Reproduce the listing below in its entirety. Change nothing.

----------

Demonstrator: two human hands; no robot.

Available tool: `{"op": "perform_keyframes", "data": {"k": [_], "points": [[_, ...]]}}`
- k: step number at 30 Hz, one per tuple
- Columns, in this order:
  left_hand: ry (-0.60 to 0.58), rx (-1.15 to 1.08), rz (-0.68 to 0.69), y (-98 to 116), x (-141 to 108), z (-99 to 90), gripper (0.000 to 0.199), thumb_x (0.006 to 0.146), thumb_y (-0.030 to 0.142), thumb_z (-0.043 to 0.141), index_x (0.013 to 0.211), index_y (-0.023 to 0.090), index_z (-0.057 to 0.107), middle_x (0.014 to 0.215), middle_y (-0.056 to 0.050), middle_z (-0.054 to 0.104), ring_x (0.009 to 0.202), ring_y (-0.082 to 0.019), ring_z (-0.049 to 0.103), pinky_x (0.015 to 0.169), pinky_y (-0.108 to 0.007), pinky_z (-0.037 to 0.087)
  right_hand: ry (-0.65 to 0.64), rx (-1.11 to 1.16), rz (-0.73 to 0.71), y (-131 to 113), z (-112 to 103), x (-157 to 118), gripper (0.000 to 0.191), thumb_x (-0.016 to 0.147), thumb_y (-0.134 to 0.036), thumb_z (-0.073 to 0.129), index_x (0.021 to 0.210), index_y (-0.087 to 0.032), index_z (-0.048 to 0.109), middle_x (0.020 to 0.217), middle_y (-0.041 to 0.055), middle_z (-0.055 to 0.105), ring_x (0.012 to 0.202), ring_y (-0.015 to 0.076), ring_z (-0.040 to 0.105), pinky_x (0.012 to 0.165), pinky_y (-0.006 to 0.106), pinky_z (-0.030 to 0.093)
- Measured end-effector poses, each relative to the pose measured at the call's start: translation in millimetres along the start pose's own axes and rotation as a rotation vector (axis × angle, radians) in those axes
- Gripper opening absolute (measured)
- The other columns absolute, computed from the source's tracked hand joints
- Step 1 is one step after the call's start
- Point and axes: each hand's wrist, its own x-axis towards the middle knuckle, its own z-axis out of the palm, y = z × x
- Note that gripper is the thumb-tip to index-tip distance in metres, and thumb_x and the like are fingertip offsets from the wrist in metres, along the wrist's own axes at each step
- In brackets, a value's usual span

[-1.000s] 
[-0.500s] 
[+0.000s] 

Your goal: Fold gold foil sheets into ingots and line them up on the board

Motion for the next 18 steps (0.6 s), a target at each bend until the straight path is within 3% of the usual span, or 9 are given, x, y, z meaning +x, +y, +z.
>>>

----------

RESPONSE FOR THIS EXERCISE.
Demonstrator: two human hands; no robot.

Available tool: `{"op": "perform_keyframes", "data": {"k": [_], "points": [[_, ...]]}}`
- k: step number at 30 Hz, one per tuple
- Columns, in this order:
  left_hand: ry (-0.60 to 0.58), rx (-1.15 to 1.08), rz (-0.68 to 0.69), y (-98 to 116), x (-141 to 108), z (-99 to 90), gripper (0.000 to 0.199), thumb_x (0.006 to 0.146), thumb_y (-0.030 to 0.142), thumb_z (-0.043 to 0.141), index_x (0.013 to 0.211), index_y (-0.023 to 0.090), index_z (-0.057 to 0.107), middle_x (0.014 to 0.215), middle_y (-0.056 to 0.050), middle_z (-0.054 to 0.104), ring_x (0.009 to 0.202), ring_y (-0.082 to 0.019), ring_z (-0.049 to 0.103), pinky_x (0.015 to 0.169), pinky_y (-0.108 to 0.007), pinky_z (-0.037 to 0.087)
  right_hand: ry (-0.65 to 0.64), rx (-1.11 to 1.16), rz (-0.73 to 0.71), y (-131 to 113), z (-112 to 103), x (-157 to 118), gripper (0.000 to 0.191), thumb_x (-0.016 to 0.147), thumb_y (-0.134 to 0.036), thumb_z (-0.073 to 0.129), index_x (0.021 to 0.210), index_y (-0.087 to 0.032), index_z (-0.048 to 0.109), middle_x (0.020 to 0.217), middle_y (-0.041 to 0.055), middle_z (-0.055 to 0.105), ring_x (0.012 to 0.202), ring_y (-0.015 to 0.076), ring_z (-0.040 to 0.105), pinky_x (0.012 to 0.165), pinky_y (-0.006 to 0.106), pinky_z (-0.030 to 0.093)
- Measured end-effector poses, each relative to the pose measured at the call's start: translation in millimetres along the start pose's own axes and rotation as a rotation vector (axis × angle, radians) in those axes
- Gripper opening absolute (measured)
- The other columns absolute, computed from the source's tracked hand joints
- Step 1 is one step after the call's start
- Point and axes: each hand's wrist, its own x-axis towards the middle knuckle, its own z-axis out of the palm, y = z × x
- Note that gripper is the thumb-tip to index-tip distance in metres, and thumb_x and the like are fingertip offsets from the wrist in metres, along the wrist's own axes at each step
- In brackets, a value's usual span

[-1.000s] 
[-0.500s] 
[+0.000s] 

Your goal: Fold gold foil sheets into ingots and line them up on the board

Motion for the next 18 steps (0.6 s), a target at each bend until the straight path is within 3% of the usual span, or 9 are given, x, y, z meaning +x, +y, +z.
>>>

The answer contains nothing further.